Research program title
In-Hospital Semi-Automated Design of Custom-Made Surgical Implants
Thomas Fevens and Kevin Lachapelle
Recent advances in three dimensional printing technology and material science has led to the 3D printing of patient-specific anatomically correct replica models, surgical guides or cutting jigs or splints, and custom-designed implants. While advances in medical imaging technologies and 3D printing has made it possible for a surgeon to have tactile representations of a patient's anatomical structure, the next stage is to automate the manufacture of custom-designed implants. Currently, the process of design and manufacture such custom-made implants is time-intensive and out-sourced by hospitals to third party companies.

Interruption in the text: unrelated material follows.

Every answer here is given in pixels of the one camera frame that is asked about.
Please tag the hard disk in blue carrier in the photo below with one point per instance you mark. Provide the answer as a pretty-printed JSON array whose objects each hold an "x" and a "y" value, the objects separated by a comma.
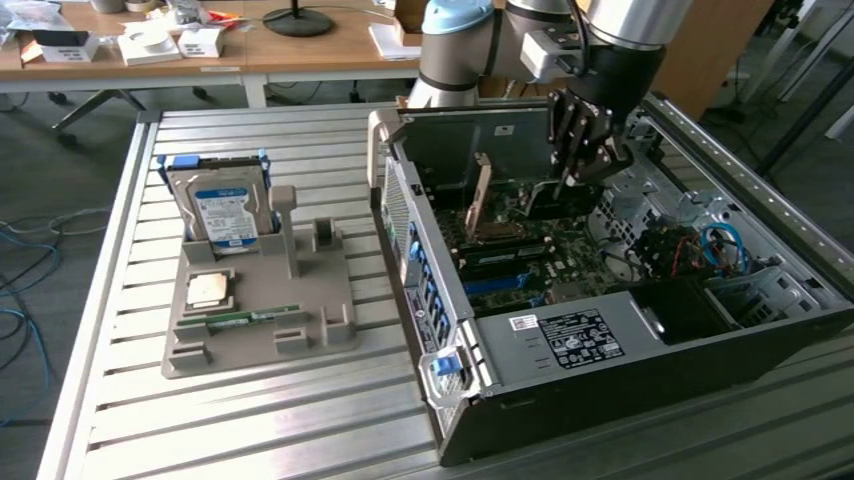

The research program of the postdoctoral fellow will focus on the development of a semi-automated in-hospital system for the design and manufacture, through 3D printing, of custom designed patient-specific implants while incorporating key input decisions to be made by the surgeon. The integration of the process back into the hospital will lead to shorter wait times until surgery and, as a result, potentially fewer medical complications. Also, it will enhance the ability of surgeons to innovate with novel surgical devices and new biomaterials. The postdoctoral fellow will also take part in the Surgical Innovation program, a collaboration between McGill, Concordia and ETS.
Academic qualifications required
- PhD in Computer Science, Software Engineering, Computer Engineering or related fields with experience in Medical Imaging.